Under boycott pressure, Veolia dumps most Israel businesses

Activists from Boston Jewish Voice for Peace protest outside a Harvard Kennedy School lecture by Veolia chief executive Mark Joseph on 14 November 2012. Tess Scheflan ActiveStills

Palestinian campaigners have chalked up an important win as the French municipal services conglomerate Veolia has sold off most of its businesses linked to the Israeli occupation in the West Bank.

The company reported that it sold its “water, waste and energy activities in Israel” to Los Angeles-based private equity firm Oaktree Capital Management.

But Veolia remains involved in one major colonization project: the Jerusalem Light Rail.

Under boycott pressure

The company has been a principal target of the Palestinian-led boycott, divestment and sanctions (BDS) movement for several years.

“Grassroots BDS activism across the world made it very difficult for Veolia to win public contracts in some parts of Europe, the US and the Middle East, leaving the company no choice but to significantly scale back its involvement in illegal Israeli projects,” Mahmoud Nawajaa, the general coordinator of the Palestinian BDS National Committee (BNC), said in a statement.

“Around 10 authorities in Ireland and the UK introduced official policy barring Veolia from public contracts,” the BNC statement notes. “Councils in at least 25 cities including London, Stockholm and Boston opted not to award or renew contracts with Veolia following public campaigns that were backed by local community leaders, churches, trade unions and mainstream political parties.”

Various pension and investment funds have also divested from Veolia over its role in Israeli settlements on occupied Palestinian land.

A Veolia official has admitted that the global campaign has “lost us important contracts.”

The boycott Veolia campaign was launched in Bilbao, the Basque Country, in November 2008, to pressure the company to end its involvement in illegal Israeli projects that serve settlements in the occupied Palestinian territories, the BNC notes.

Veolia, which profits from the privatization of public services, has also been the target of actions over its labor and environmental practices.

Reparations

But, says the BNC, “Veolia continues to remain involved in the illegal Jerusalem Light Rail that links Israeli colonies to west Jerusalem through its holdings in Veolia Transdev.”

The company has however announced its intention to sell its holding in the railway. Nonetheless, the BNC’s Nawajaa said that the campaign against Veolia would continue.

“The sole purpose of the Jerusalem Light Rail is to increase the appeal and facilitate the expansion of illegal Israeli settlements through the theft of Palestinian land,” Najawaa said. “We will continue to boycott Veolia until it ends its participation in the Light Rail project and pays reparations to those Palestinian communities impacted by its support for Israel’s colonization of Palestinian land.”

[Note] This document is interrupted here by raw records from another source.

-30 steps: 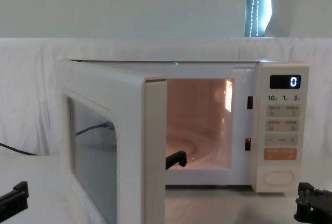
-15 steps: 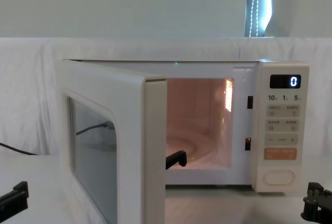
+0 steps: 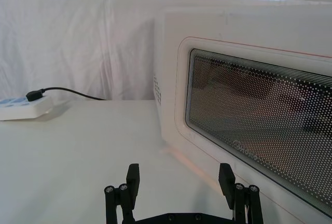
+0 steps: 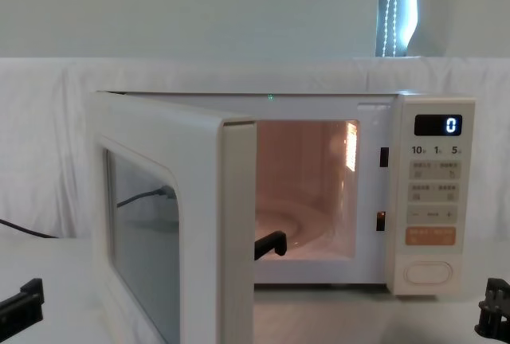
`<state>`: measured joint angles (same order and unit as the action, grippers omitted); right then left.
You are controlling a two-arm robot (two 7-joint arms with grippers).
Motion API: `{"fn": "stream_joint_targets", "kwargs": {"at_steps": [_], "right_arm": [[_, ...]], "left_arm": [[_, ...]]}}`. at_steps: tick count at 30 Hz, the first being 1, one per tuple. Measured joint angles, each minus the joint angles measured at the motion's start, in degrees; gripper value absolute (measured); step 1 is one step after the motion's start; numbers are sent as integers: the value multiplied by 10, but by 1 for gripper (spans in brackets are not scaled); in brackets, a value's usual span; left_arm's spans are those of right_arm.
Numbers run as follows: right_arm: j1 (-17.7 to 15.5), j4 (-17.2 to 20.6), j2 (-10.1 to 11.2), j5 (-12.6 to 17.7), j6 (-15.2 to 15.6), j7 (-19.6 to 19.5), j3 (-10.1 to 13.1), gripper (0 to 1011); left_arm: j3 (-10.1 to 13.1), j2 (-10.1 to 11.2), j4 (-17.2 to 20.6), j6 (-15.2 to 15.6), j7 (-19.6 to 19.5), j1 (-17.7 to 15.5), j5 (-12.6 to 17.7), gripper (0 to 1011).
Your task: Press the button to open the microwave door with one hand; close the microwave door with the other hand.
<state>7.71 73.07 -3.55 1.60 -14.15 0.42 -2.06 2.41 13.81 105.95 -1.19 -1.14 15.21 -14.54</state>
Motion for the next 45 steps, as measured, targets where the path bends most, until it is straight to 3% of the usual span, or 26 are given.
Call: {"fn": "stream_joint_targets", "kwargs": {"at_steps": [32, 40, 45], "right_arm": [[1, 0, 5, -7, 0, 6, -2, 4], [1, 0, 5, -7, 0, 6, -2, 181], [1, 0, 5, -7, 0, 6, -2, 355]], "left_arm": [[0, 0, 0, 0, 0, 0, 0, 1001], [0, 0, 0, 0, 0, 0, 0, 1001], [0, 0, 0, 0, 0, 0, 0, 1001]]}}
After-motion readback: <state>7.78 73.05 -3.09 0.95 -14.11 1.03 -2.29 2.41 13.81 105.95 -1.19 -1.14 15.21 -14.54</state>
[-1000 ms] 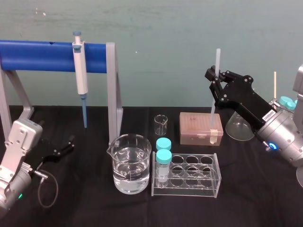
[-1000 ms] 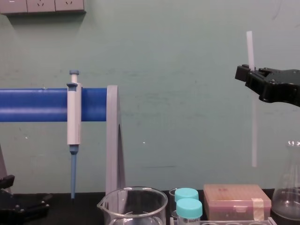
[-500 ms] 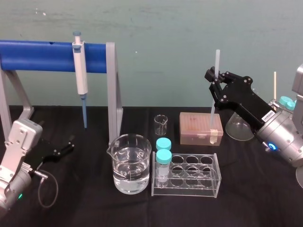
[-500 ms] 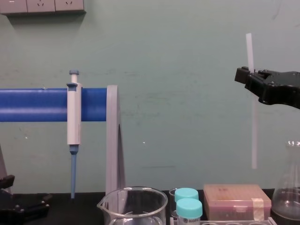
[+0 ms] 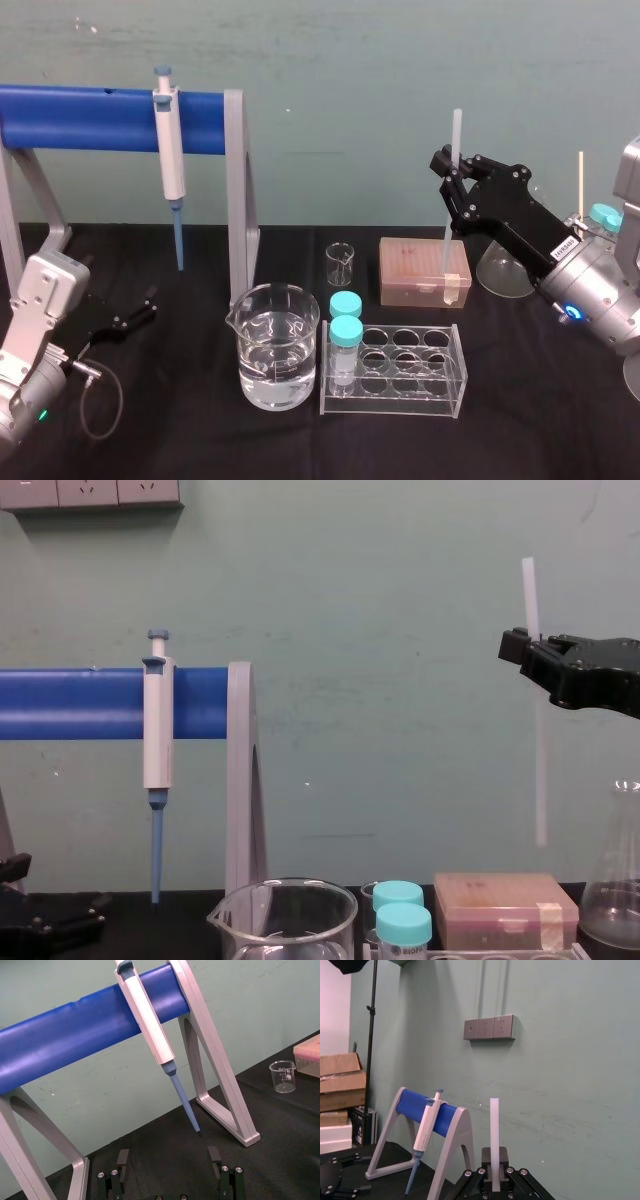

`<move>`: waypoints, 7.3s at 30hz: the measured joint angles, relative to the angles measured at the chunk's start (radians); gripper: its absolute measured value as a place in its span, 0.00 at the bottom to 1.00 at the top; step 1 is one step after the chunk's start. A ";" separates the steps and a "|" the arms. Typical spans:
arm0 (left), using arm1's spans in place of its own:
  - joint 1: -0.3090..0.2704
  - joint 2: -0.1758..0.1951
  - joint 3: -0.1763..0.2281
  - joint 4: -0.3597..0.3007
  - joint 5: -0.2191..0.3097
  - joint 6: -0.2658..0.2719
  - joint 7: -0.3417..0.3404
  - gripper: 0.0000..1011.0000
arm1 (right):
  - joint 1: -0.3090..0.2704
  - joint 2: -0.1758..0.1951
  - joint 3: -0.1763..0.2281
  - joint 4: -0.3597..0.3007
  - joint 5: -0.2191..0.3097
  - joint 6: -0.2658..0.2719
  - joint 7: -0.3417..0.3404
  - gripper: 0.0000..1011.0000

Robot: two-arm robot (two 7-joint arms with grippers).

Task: Pick up the stirring rod with one hand, then place it down.

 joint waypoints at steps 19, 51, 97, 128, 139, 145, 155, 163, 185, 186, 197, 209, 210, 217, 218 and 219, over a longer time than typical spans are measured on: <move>0.000 0.000 0.000 0.000 0.000 0.000 0.000 0.99 | -0.009 0.003 0.002 -0.006 0.002 0.000 0.001 0.07; 0.000 0.000 0.000 0.000 0.000 0.000 0.000 0.99 | -0.133 0.117 -0.012 0.009 0.214 -0.063 0.211 0.07; 0.000 0.000 0.000 0.000 0.000 0.000 0.000 0.99 | -0.064 0.026 -0.083 0.259 0.108 -0.151 0.231 0.07; 0.000 0.000 0.000 0.000 0.000 0.000 0.000 0.99 | -0.067 0.025 -0.081 0.256 0.102 -0.151 0.223 0.50; 0.000 0.000 0.000 0.000 0.000 0.000 0.000 0.99 | -0.067 0.025 -0.081 0.256 0.102 -0.151 0.224 0.87; 0.000 0.000 0.000 0.000 0.000 0.000 0.000 0.99 | -0.067 0.025 -0.081 0.256 0.103 -0.151 0.224 0.99; 0.000 0.000 0.000 0.000 0.000 0.000 0.000 0.99 | -0.072 0.025 -0.075 0.250 0.103 -0.145 0.214 0.99; 0.000 0.000 0.000 0.000 0.000 0.000 0.000 0.99 | -0.102 0.036 -0.052 0.224 0.096 -0.128 0.177 0.99; 0.000 0.000 0.000 0.000 0.000 0.000 0.000 0.99 | -0.296 0.087 0.055 0.053 0.095 -0.047 0.049 0.99; 0.000 0.000 0.000 0.000 0.000 0.000 0.000 0.99 | -0.307 0.089 0.061 0.044 0.096 -0.042 0.044 0.99; 0.000 0.000 0.000 0.000 0.000 0.000 0.000 0.99 | -0.431 0.118 0.154 -0.057 0.102 0.007 -0.049 0.99; 0.000 0.000 0.000 0.000 0.000 0.000 0.000 0.99 | -0.341 0.059 0.204 0.008 -0.016 0.029 -0.213 0.99; 0.000 0.000 0.000 0.000 0.000 0.000 0.000 0.99 | -0.320 0.047 0.198 0.028 -0.029 0.027 -0.219 0.99; 0.000 0.000 0.000 0.000 0.000 0.000 0.000 0.99 | -0.267 0.007 0.184 0.077 -0.063 0.041 -0.250 0.99; 0.000 0.000 0.000 0.000 0.000 0.000 0.000 0.99 | -0.268 0.008 0.184 0.076 -0.063 0.041 -0.250 0.99; 0.000 0.000 0.000 0.000 0.000 0.000 0.000 0.99 | -0.269 0.009 0.184 0.075 -0.062 0.041 -0.249 0.99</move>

“International corporations cannot simply profit from Israel’s war crimes and then leave when the going gets tough, without being held accountable,” Nawajaa added.

As The Electronic Intifada has reported, the Jerusalem Light Rail has colluded directly with Israeli occupation forces in the detention of Palestinian children.

Still, Veolia’s retreat from Israel and its colonies is powerful evidence that even the most well-financed and well-connected international corporations cannot remain immune to sustained grassroots pressure.